Pedí otra vez el espejo y me miré bien la cara. Me pasé la mano por la cicatriz de la operación.
—Me voy a dejar bigote —solté—. Siempre me había gustado tener bigote. Además, así me vengaré de todas las veces que me tenía que afeitar pelo a pelo con la navaja y el dedo gordo sin que nadie me viera.
—¡Anda que no es presumido ni nada!
—Es que hasta hace poco era una mujer —dije, y les hizo mucha gracia y se rieron un poco más.
—¿Y cómo vas a llamarte? —preguntó el Catalán—. Porque Tereso no puede ser.
—Me llamaré Florencio. Lo había pensado muchas veces. Florencio Pla Meseguer suena bien.
—Pues con Florencio te quedas. Y de nombre de guerra Durruti, ¿qué te parece?
—Me gusta.
—No se hable más. Ahora perteneces al sector 23 de la Agrupación Guerrillera de Levante y Aragón y yo soy tu jefe. Bienvenido, compañero.
Me dio un abrazo de hombre a hombre y, en ese momento, me sentí más contento de lo que había estado nunca.

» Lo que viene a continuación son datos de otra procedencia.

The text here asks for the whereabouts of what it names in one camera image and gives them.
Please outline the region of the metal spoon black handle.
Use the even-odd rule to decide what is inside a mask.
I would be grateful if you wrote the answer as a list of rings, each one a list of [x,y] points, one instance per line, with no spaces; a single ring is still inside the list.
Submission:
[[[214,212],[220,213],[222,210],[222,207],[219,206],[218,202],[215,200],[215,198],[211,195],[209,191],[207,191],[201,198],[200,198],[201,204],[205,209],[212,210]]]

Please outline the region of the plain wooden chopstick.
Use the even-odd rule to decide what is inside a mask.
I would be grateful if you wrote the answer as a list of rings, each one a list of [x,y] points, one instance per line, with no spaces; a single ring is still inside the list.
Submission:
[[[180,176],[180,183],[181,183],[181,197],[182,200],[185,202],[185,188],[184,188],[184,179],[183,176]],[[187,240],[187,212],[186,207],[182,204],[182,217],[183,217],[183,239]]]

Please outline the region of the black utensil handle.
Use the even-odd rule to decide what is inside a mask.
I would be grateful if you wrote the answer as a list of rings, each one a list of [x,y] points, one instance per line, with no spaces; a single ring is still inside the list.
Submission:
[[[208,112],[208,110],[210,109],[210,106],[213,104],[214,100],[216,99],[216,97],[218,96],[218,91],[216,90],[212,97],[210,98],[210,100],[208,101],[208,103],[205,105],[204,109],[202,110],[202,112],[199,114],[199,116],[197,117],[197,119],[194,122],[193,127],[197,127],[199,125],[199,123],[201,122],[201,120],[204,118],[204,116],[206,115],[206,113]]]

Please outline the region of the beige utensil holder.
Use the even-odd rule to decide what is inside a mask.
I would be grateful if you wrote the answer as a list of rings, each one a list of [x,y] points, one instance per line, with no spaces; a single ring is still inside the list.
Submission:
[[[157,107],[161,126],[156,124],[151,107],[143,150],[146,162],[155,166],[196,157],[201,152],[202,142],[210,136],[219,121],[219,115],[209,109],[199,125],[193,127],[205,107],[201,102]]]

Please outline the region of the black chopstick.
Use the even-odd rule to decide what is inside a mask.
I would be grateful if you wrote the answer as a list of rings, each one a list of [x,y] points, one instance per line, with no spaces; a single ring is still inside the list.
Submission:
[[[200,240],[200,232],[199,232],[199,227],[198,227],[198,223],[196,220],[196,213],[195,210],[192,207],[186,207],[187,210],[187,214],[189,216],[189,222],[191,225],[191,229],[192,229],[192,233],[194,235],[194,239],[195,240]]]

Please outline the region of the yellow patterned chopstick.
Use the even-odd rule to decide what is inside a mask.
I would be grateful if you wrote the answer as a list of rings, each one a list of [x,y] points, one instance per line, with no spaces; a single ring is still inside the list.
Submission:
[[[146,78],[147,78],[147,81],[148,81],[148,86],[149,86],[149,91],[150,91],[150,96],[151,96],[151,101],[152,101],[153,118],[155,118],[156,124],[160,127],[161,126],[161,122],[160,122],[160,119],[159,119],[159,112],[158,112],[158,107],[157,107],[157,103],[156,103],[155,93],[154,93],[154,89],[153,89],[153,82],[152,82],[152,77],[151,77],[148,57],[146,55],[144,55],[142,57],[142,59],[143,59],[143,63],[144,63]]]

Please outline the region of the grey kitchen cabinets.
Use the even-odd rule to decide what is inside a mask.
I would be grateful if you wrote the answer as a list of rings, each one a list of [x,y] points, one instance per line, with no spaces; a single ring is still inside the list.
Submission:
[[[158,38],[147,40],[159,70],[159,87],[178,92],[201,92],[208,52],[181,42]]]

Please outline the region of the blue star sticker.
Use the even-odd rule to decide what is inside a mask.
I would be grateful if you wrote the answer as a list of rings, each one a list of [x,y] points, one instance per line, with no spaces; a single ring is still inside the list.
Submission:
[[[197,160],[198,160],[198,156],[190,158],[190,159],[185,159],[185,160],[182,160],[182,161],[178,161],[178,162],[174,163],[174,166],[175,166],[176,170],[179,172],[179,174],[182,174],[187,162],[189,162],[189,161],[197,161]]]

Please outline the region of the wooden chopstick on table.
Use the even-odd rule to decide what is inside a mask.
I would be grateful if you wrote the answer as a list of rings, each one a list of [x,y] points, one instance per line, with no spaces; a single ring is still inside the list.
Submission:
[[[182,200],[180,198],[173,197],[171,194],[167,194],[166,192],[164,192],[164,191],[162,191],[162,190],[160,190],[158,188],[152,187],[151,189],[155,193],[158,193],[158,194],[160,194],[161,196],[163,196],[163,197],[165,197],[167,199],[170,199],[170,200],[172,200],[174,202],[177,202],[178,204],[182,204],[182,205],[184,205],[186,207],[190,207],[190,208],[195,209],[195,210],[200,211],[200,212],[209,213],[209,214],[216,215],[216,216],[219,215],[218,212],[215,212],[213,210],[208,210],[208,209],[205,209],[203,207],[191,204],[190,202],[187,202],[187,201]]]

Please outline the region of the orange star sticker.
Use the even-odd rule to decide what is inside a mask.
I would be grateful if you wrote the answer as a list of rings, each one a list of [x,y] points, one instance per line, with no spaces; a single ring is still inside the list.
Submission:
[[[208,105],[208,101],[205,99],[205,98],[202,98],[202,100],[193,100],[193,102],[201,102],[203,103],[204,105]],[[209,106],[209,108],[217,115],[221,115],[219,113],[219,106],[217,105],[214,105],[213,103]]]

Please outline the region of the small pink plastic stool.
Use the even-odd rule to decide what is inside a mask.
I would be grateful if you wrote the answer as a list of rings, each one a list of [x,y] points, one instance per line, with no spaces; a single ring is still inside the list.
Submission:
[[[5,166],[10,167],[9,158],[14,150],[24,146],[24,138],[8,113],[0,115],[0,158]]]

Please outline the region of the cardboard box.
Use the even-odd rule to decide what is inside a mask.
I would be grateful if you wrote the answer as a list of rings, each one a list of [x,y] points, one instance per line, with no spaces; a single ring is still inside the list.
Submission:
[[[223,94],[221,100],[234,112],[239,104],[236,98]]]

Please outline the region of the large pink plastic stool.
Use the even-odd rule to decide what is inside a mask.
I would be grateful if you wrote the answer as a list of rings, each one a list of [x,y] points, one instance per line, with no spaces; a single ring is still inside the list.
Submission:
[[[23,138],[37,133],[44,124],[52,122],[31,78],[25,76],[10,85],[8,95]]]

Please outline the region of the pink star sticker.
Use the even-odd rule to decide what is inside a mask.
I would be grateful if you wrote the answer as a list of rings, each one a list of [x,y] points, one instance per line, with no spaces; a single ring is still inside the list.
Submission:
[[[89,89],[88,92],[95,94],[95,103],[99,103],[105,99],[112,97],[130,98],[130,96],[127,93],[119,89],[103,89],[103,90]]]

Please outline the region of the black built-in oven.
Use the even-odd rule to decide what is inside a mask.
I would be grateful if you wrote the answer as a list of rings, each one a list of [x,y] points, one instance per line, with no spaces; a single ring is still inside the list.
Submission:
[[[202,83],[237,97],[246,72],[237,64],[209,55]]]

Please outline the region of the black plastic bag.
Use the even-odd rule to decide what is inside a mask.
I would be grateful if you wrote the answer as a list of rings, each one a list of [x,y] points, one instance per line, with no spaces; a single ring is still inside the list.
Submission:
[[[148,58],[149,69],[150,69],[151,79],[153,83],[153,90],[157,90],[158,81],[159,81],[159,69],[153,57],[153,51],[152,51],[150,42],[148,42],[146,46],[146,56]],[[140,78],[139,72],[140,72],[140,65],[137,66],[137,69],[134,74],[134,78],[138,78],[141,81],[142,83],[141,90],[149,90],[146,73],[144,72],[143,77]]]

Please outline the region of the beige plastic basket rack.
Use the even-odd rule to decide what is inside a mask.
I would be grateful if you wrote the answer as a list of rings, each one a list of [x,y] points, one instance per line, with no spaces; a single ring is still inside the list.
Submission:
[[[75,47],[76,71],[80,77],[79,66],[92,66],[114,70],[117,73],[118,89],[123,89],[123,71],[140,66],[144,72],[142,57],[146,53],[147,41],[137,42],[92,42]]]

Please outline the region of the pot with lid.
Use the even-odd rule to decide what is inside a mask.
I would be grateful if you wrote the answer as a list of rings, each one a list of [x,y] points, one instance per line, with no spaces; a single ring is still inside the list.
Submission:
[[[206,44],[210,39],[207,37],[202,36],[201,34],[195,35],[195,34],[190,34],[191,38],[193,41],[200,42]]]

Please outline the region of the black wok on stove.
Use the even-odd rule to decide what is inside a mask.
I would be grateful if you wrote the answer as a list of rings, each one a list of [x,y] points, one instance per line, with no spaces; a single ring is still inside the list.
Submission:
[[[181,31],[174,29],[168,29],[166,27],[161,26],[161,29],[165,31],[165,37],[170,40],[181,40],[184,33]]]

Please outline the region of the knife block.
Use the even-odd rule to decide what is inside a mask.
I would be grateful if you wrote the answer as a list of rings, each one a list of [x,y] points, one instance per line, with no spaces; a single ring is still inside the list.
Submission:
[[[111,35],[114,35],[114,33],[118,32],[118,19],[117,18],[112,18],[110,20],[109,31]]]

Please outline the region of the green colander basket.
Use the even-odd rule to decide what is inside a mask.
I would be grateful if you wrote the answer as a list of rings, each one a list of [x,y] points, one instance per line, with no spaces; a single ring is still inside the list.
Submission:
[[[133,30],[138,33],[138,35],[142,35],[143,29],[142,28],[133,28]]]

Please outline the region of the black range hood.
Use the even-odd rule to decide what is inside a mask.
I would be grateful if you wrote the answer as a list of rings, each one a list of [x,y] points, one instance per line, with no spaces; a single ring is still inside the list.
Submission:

Nos quedamos dos días en la casa sin salir a la calle, claro. Yo tenía miedo de que se presentara la Guardia Civil, pero el Catalán me dijo que en aquel momento tenían mucho trabajo y pocos efectivos. Los que se presentaron fueron dos maquis que les llamaban Valencià y Rubén. Hubo mucha alegría porque desde hacía tres meses los habían dado por perdidos. Venían de una misión por Benifallet y Xerta, también de Rasquera y Móra la Nova. Carlos y Valencià se largaron por su parte y yo me fui con el que llamaban Rubén. Fuimos a Mosqueruela y Fortanete, donde había un campamento con muchísimos compañeros, que luego a algunos los han ido matando. Me los presentaron a todos. Yo me iba fijando a ver si me notaban algo raro de que había sido una mujer, pero no, no parecía. De todas maneras no se me pasó la manía de eso hasta tiempo después, cuando un día fuimos a la masía de Eloy a por comida. Ramón del Mas, el dueño, me conocía de sobra de cuando era Teresa. Así que, mientras esperábamos que su mujer nos pusiera la comida, que la pagamos, me acerco al Ramón y le digo:
—Ramón, ¿me conoces?
Se quedó parado. Me miraba y remiraba. Al final, nada seguro, me dice:
—¿Eres Teresa?
Y entonces me levanto el bigote, que ya lo llevaba, y le enseño la cicatriz de la operación en el labio y dice:
—Pero ¿tú eres Teresa?
Parecía que hubiera visto a un muerto escapado del cementerio. Entonces entendí que ya nadie me iba a tomar nunca por la mujer que había sido.
En el campamento que les digo estuvimos pocos días. Luego pasé a Fortanete, a otro campamento que le llamaban el de Viejo de Gúdar y ahí sucedió algo muy importante: me armaron, me dieron un fusil ruso que es este que ustedes ven. Siempre me ha acompañado como si fuera mi hermano. Ahora a lo mejor lo dejo aquí, ya veré.